Drug Offers Cancer Patients a Normal Life

Gleevec gives CML patients healthy normal lifespan

(RxWiki News) For some patients, living with chronic myelogenous leukemia (CML) isn't terribly difficult; it just means taking a single pill once a day and living normal life.

A new study found that patients taking Gleevec (imatinib) for CML, who are in remission for at least two years, can expect to live a normal lifespan much like the general population who doesn't have CML.

"CML patients taking Gleevec and in remission for 2+ years may have a normal life expectancy."

Gleevec has become the first-line treatment for CML and is now known to produce total and long-lasting treatment responses in some patients.

To study the effect of this medication, researchers evaluated the records of 832 patients who were in remission after taking Gleevec for two years.

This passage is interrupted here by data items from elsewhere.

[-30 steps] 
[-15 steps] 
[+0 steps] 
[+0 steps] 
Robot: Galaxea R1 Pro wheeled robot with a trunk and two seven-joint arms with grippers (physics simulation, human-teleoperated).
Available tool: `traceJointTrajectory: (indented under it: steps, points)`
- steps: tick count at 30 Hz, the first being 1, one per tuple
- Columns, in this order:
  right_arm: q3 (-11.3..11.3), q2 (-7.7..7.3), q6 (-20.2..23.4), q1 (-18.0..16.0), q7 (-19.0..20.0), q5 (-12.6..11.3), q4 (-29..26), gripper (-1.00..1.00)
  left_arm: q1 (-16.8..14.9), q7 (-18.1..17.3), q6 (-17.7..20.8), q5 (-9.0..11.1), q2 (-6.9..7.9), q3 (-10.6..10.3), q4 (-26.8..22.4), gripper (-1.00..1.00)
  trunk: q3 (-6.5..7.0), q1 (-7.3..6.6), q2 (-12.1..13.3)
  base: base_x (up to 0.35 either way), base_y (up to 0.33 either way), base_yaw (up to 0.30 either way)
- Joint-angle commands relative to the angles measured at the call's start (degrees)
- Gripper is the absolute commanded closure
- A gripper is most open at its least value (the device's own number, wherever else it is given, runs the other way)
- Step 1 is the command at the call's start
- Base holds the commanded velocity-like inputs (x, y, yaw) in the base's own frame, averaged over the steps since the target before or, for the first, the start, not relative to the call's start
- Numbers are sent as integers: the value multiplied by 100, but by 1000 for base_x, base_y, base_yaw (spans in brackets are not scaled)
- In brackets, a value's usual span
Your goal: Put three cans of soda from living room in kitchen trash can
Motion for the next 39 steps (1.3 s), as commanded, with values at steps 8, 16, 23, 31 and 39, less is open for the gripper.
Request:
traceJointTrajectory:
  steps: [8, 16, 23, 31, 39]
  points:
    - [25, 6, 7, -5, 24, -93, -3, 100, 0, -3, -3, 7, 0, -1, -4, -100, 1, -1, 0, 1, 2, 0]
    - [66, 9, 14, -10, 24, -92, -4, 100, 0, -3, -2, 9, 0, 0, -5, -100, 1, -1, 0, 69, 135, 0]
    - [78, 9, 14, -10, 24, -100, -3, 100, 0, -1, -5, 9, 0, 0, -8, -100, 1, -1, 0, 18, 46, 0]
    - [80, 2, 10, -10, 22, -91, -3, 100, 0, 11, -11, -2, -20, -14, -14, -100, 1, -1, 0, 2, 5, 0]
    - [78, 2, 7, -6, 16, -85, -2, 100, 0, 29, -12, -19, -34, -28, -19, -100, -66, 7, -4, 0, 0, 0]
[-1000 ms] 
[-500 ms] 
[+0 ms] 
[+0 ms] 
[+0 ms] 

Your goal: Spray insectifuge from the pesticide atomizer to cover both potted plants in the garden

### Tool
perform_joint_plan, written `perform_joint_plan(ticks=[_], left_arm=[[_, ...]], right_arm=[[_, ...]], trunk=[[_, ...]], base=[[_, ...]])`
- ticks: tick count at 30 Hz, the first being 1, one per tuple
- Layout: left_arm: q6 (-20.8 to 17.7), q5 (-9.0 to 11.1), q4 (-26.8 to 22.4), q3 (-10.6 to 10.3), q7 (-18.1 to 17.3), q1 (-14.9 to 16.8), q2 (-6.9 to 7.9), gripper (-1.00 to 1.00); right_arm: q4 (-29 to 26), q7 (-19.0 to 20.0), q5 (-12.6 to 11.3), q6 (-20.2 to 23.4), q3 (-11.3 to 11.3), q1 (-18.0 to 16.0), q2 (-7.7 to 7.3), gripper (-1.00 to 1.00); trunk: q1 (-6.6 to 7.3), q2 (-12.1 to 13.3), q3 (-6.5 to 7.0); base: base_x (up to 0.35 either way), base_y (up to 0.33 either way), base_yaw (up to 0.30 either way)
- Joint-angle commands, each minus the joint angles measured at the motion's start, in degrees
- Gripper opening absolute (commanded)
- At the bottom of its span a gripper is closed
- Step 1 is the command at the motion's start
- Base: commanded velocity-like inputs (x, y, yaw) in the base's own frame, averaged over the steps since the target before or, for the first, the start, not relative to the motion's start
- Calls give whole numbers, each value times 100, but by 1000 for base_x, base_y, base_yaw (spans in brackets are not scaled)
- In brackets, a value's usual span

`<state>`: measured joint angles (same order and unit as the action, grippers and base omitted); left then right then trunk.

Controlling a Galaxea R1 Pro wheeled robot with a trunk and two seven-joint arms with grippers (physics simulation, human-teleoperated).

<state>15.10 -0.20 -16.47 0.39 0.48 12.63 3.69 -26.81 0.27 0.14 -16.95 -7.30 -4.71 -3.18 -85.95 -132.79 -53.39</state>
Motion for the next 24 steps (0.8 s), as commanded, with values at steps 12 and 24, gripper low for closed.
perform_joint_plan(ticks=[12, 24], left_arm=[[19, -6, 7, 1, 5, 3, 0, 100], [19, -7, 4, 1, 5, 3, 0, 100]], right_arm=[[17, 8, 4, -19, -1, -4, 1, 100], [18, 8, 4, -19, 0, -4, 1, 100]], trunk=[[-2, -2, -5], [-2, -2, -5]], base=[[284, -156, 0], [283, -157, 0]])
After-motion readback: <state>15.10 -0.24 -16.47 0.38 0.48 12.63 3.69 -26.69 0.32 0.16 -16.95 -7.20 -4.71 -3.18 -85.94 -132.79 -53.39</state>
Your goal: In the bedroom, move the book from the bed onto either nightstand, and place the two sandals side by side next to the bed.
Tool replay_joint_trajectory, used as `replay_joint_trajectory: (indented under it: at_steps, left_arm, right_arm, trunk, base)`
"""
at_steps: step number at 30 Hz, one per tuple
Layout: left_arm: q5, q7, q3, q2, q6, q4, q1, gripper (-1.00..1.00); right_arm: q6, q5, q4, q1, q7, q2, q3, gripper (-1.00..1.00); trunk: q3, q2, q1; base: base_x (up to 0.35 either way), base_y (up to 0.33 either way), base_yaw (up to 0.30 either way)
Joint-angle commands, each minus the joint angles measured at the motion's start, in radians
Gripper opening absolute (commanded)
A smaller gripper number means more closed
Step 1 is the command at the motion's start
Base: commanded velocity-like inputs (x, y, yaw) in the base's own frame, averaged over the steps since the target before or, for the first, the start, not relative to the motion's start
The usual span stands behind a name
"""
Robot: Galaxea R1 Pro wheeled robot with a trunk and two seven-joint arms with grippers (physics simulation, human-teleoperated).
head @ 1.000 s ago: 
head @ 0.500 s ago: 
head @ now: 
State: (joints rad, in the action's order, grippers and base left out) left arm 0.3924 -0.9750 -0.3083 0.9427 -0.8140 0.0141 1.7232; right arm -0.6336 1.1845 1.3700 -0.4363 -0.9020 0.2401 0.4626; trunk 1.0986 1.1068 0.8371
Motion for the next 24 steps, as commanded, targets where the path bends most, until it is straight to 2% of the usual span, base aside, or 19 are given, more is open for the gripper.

Data was collected from 27 centers around the world.

During the follow-up period, just under five percent (4.8) of patients died, which is a mortality rate expected of the general population. Of this number, there were only six deaths related to CML.

The medication does cause side effects that can have an impact on quality of life, according to the researchers. As a result, some participants switched to other targeted therapies.

In an editorial accompanying the study report published in the Journal of the National Cancer Institute, B. Douglas Smith, M.D., of the Sidney Kimmel Comprehensive Cancer Center at Johns Hopkins, says that the next level of research should "work to turn good and great responses into cures.”